I'm writing a Java server (java.net.Socket, java.net.ServerSocket, java.io.ObjectOutputStream, java.io.ObjectInputStream) and I know I'm going to have limited bandwidth allocated for it.

I've written a decorator object for my output and input streams so I can count how many bytes go through it for profiling purposes. But this won't give me any indication of the amount of overhead I'm using for the connection.

I don't anticipate it will be much, but I'd like to prepare for it. I'm not going try to optimize it, I just want to know how much it will be for logistical reasons (how much bandwidth must I request, etc.)

I can't be the first person to try to get this information, but I can't seem to find good resources on the overhead of Java Sockets and TCP/IP in general. (Perhaps that's because there's nothing noteworthy to find... If we're on the order of kb per minute, it's really not much of a concern, but I'd still like to know!)

Thanks!

Mike Pennington
  • 41,899
  • 19
  • 136
  • 174
corsiKa
  • 81,495
  • 25
  • 153
  • 204
  • Do you have limited bandwidth because the server is on a slow connection or because you are trying to keep the network / server from getting overloaded (or stay under a cap)? – AngerClown Apr 15 '11 at 00:22
  • The primary concern is keeping bandwidth costs to a minimum. – corsiKa Apr 15 '11 at 05:18
  • If you are bandwidth limited, don't use ObjectOutputStream, its very verbose unless you are very careful. (Generally this doesn't matter) An application specific serialization is likely to be several times smaller. – Peter Lawrey Apr 15 '11 at 07:24

2 Answers2

5

This question is challenging to answer with the information we have right now... for instance, what are you calling 'overhead'? Is it only TCP ACK packets, or all packet overhead (for instance ethernet, IP and tcp headers) for anything other than your data payload?
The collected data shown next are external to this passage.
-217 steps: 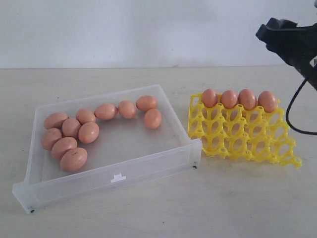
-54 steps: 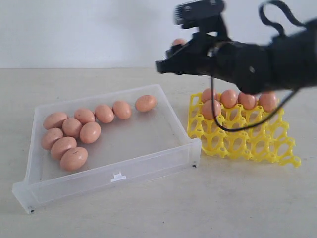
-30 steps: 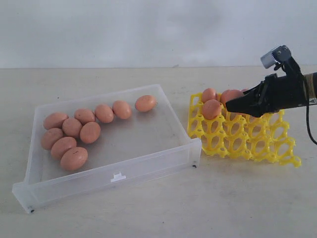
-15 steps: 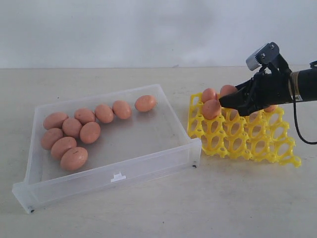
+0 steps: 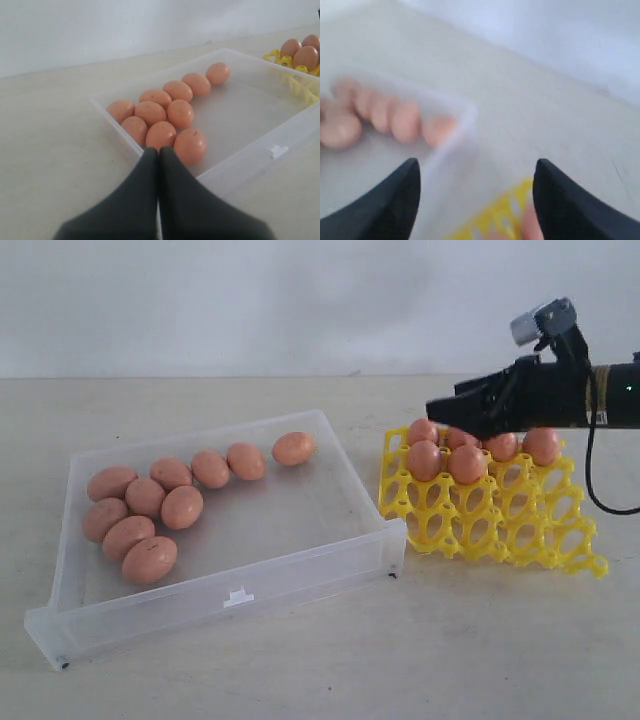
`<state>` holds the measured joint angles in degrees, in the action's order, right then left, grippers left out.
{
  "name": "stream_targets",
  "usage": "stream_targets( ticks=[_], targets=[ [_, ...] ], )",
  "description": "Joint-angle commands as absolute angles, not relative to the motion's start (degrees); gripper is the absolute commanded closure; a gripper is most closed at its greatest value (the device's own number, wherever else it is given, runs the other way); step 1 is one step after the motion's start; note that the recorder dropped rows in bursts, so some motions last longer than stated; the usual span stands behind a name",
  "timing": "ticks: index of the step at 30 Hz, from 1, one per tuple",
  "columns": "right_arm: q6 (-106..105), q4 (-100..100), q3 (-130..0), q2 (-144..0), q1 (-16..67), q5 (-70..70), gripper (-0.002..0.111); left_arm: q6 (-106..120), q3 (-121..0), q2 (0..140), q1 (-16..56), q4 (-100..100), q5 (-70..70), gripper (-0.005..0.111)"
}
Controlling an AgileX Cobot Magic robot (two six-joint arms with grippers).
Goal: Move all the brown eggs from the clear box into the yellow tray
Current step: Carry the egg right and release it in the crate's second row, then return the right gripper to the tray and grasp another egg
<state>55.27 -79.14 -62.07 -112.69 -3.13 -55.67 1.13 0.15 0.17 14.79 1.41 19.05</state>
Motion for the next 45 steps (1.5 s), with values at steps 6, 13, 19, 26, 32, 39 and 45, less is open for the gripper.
stream_targets(
  ticks=[6,13,19,26,32,39,45],
  targets=[
    [47.9,-56.4,-67.6,-108.0,19.5,-62.9,0.106,1.2,0.0,0.0,14.8,0.6,18.9,0.111],
    [-2.6,-45.6,-84.8,-115.6,42.0,8.5,0.108,1.2,0.0,0.0,14.8,-0.6,19.0,0.111],
    [2.6,-28.0,-107.9,-126.2,42.6,43.5,0.109,1.2,0.0,0.0,14.8,-1.7,19.0,0.111],
    [-16.5,9.3,-133.2,-137.3,37.7,63.8,0.109,1.2,0.0,0.0,14.8,-1.7,19.0,0.111],
    [-15.9,13.0,-140.0,-142.5,36.5,64.9,0.078,1.2,0.0,0.0,14.8,-1.8,19.0,0.111],
    [-10.3,8.4,-140.0,-145.1,36.5,59.6,0.050,1.2,0.0,0.0,14.8,-1.9,19.0,0.111],
    [-9.8,8.1,-140.0,-147.6,36.5,56.2,0.050,1.2,0.0,0.0,14.8,-2.1,19.0,0.111]
  ],
)
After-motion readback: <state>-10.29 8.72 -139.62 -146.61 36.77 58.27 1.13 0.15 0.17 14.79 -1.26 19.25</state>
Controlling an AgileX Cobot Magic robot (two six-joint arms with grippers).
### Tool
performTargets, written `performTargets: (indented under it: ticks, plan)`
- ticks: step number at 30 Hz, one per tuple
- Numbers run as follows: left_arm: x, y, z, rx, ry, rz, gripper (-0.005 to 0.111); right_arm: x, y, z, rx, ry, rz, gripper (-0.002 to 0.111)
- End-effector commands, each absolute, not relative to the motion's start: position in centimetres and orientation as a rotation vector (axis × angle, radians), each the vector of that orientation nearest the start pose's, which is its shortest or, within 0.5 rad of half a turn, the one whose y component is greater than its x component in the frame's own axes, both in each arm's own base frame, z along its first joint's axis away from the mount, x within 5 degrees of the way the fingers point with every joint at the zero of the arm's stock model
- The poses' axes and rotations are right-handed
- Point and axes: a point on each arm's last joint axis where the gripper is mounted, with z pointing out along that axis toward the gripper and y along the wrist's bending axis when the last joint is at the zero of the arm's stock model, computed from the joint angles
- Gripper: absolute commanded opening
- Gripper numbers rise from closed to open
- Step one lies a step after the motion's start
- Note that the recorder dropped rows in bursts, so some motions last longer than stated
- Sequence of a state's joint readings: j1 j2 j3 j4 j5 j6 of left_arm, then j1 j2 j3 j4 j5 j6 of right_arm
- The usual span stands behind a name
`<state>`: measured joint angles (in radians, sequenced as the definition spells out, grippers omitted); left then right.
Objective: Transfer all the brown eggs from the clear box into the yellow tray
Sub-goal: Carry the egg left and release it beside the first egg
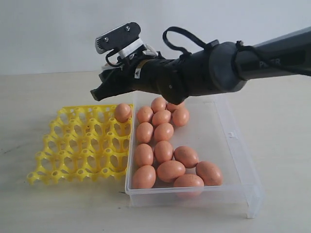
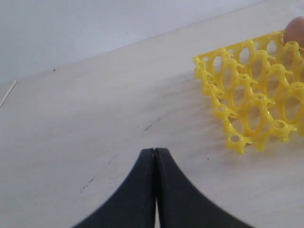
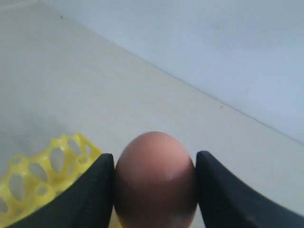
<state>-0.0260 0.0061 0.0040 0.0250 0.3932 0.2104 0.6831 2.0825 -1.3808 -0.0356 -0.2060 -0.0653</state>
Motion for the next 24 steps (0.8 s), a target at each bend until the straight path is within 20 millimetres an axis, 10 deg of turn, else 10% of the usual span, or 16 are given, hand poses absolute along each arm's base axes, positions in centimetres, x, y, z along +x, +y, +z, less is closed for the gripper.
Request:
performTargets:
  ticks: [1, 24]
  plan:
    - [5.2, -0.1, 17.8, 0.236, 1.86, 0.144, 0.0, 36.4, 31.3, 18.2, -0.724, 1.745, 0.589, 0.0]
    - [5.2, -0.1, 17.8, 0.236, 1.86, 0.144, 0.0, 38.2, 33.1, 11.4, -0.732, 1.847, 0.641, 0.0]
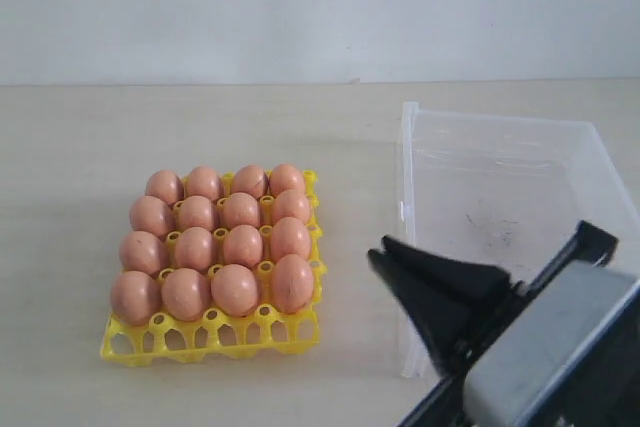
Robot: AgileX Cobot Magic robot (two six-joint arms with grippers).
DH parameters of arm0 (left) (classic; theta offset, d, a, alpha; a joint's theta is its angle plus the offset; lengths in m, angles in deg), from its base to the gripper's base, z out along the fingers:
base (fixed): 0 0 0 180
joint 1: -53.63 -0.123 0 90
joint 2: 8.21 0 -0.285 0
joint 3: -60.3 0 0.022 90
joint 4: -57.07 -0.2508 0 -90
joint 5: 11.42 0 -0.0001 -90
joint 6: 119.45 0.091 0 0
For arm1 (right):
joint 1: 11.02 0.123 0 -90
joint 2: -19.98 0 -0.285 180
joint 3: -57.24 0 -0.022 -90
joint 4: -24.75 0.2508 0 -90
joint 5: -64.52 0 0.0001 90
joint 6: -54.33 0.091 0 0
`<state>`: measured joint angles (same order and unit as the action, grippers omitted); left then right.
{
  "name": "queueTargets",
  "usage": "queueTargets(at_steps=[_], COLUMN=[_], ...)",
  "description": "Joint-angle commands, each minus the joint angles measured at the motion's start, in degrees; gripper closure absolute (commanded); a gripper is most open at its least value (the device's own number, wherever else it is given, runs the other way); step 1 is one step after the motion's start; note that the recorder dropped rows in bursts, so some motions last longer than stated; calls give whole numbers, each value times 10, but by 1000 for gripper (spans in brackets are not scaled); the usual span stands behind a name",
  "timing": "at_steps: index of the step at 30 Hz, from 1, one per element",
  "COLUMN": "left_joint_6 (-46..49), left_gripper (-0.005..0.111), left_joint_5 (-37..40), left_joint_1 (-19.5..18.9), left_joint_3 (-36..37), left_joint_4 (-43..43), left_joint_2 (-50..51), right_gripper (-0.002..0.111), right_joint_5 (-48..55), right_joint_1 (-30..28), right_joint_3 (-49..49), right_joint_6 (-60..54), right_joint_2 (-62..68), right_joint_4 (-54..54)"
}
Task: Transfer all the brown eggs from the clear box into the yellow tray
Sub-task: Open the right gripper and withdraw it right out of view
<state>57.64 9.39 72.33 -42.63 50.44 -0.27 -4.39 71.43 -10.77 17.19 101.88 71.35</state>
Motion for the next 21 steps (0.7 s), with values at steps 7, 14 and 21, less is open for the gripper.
queueTargets(at_steps=[7, 14, 21], left_joint_6=[-4, -4, -4], left_gripper=[103, 103, 103], left_joint_5=[-2, -2, -2], left_joint_1=[5, 5, 5], left_joint_3=[1, 1, 1], left_joint_4=[-1, -1, -1], left_joint_2=[-2, -2, -2], right_gripper=[109, 109, 109], right_joint_5=[-11, -11, -2], right_joint_1=[-49, -134, -212], right_joint_3=[2, -23, -25], right_joint_6=[-47, -58, -68], right_joint_2=[-87, -181, -290], right_joint_4=[150, 131, -96])
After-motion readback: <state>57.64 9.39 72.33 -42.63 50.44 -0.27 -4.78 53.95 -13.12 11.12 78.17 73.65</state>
How many connections per minute? What is the average data transfer, per connection? If there are many very short-lived connections, your overhead requirements go up (due to 3-way handshake, and connection close requirements)... you could also have high overhead if the clients don't read much data, but many clients keep the connections open for days at a time.

Honestly, you're 50x better off modeling this in a lab and making some assumptions about hit rate per minute and concurrent clients... that will give you some ballpark numbers. Play around with limiting the bandwidth afforded to the application to the maximum your budget would allow... then start backing off... you can throttle bandwidth by using wanem on a dual-port linux machine.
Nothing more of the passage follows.